> Task description
Report every line of the data where the string "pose" appears.
=== Section Start ===
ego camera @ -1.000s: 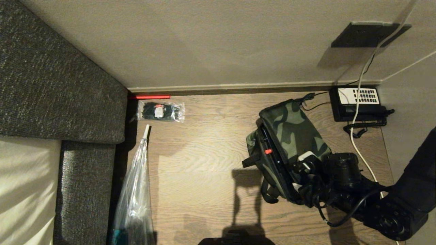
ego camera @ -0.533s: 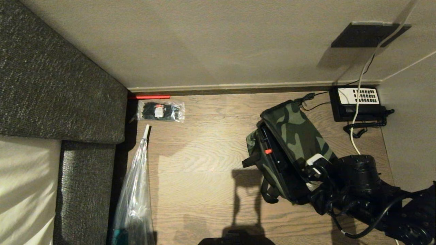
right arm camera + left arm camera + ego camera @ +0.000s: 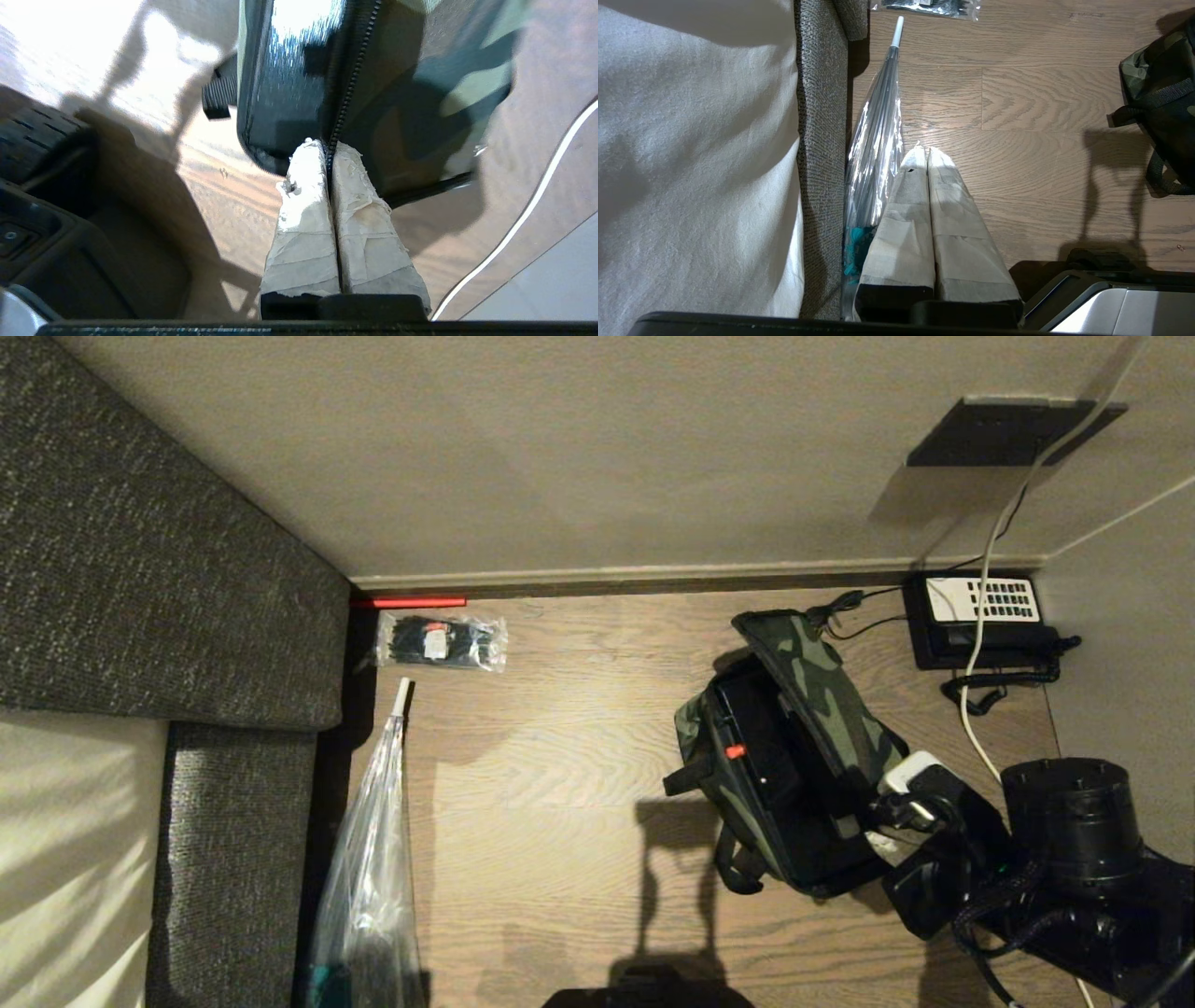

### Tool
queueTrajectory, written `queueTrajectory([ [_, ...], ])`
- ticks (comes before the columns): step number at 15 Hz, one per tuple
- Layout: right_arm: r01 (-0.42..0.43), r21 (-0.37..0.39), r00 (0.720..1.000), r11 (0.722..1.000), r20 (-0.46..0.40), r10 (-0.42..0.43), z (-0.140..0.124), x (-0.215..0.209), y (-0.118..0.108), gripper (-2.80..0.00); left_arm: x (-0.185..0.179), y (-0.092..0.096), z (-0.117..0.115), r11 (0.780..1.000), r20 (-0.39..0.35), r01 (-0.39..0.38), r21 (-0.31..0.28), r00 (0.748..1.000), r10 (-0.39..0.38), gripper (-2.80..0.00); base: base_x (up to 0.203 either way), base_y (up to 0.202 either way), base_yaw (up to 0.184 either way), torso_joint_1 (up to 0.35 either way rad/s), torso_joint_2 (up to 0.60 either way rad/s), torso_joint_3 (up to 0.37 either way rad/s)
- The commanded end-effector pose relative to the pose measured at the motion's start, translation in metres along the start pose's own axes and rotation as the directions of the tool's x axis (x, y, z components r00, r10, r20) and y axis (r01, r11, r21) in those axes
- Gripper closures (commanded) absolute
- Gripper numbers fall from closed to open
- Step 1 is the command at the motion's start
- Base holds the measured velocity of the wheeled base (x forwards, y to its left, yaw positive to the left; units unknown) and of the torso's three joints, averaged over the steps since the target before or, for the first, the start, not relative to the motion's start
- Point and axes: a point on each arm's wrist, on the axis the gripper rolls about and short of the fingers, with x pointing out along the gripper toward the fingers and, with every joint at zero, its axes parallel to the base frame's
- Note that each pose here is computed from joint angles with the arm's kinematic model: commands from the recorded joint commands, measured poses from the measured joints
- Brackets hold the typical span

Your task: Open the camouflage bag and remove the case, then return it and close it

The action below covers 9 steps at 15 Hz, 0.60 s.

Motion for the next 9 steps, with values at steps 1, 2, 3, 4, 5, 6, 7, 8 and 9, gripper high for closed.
queueTrajectory([
  [1, 0.022, -0.004, 0.995, 1.0, 0.093, -0.022, 0.01, -0.023, -0.006, 0.0, 0.0, 0.0, 0.0, 1.0, 0.001, 0.0, -0.001, 1.0, 0.0, 0.0, 0.0, 0.0, 0.0, 0.0, 0.0, 0.0],
  [2, 0.028, -0.007, 0.994, 1.0, 0.109, -0.027, 0.011, -0.03, -0.008, 0.0, 0.0, 0.0, 0.0, 1.0, 0.001, 0.0, -0.001, 1.0, 0.0, 0.0, 0.0, 0.0, 0.0, 0.0, 0.0, 0.0],
  [3, 0.032, -0.008, 0.992, 0.999, 0.119, -0.031, 0.012, -0.036, -0.01, 0.0, 0.0, 0.0, 0.0, 1.0, 0.001, 0.0, 0.001, 1.0, 0.0, 0.0, 0.0, 0.0, 0.0, 0.0, 0.0, 0.0],
  [4, 0.034, -0.008, 0.992, 0.999, 0.124, -0.033, 0.011, -0.044, -0.011, 0.0, 0.0, 0.0, 0.0, 1.0, 0.001, 0.0, -0.001, 1.0, 0.0, 0.0, 0.0, 0.0, 0.0, 0.0, 0.0, 0.0],
  [5, 0.035, -0.007, 0.991, 0.999, 0.128, -0.034, 0.011, -0.051, -0.012, 0.0, 0.0, 0.0, 0.0, 1.0, 0.001, 0.0, -0.001, 1.0, 0.0, 0.0, 0.0, 0.0, 0.0, 0.0, 0.0, 0.0],
  [6, 0.036, -0.004, 0.99, 0.999, 0.137, -0.035, 0.011, -0.058, -0.014, 0.0, 0.0, 0.0, 0.0, 1.0, 0.001, 0.0, 0.001, 1.0, 0.0, 0.0, 0.0, 0.0, 0.0, 0.0, 0.0, 0.0],
  [7, 0.04, 0.001, 0.988, 0.999, 0.15, -0.039, 0.013, -0.065, -0.016, 0.0, 0.0, 0.0, 0.0, 1.0, 0.001, 0.0, -0.001, 1.0, 0.0, 0.0, 0.0, 0.0, 0.0, 0.0, 0.0, 0.0],
  [8, 0.048, 0.006, 0.983, 0.999, 0.175, -0.048, 0.015, -0.073, -0.019, 0.0, 0.0, 0.0, 0.0, 1.0, 0.001, 0.0, -0.001, 1.0, 0.0, 0.0, 0.0, 0.0, 0.0, 0.0, 0.0, 0.0],
  [9, 0.057, 0.012, 0.975, 0.998, 0.213, -0.058, 0.018, -0.082, -0.021, 0.0, 0.0, 0.0, 0.0, 1.0, 0.001, 0.0, 0.001, 1.0, 0.0, 0.0, 0.0, 0.0, 0.0, 0.0, 0.0, 0.0],
])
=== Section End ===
> Result of this task
- The commanded end-effector pose relative to the pose measured at the motion's start, translation in metres along the start pose's own axes and rotation as the directions of the tool's x axis (x, y, z components r00, r10, r20) and y axis (r01, r11, r21) in those axes
- Note that each pose here is computed from joint angles with the arm's kinematic model: commands from the recorded joint commands, measured poses from the measured joints

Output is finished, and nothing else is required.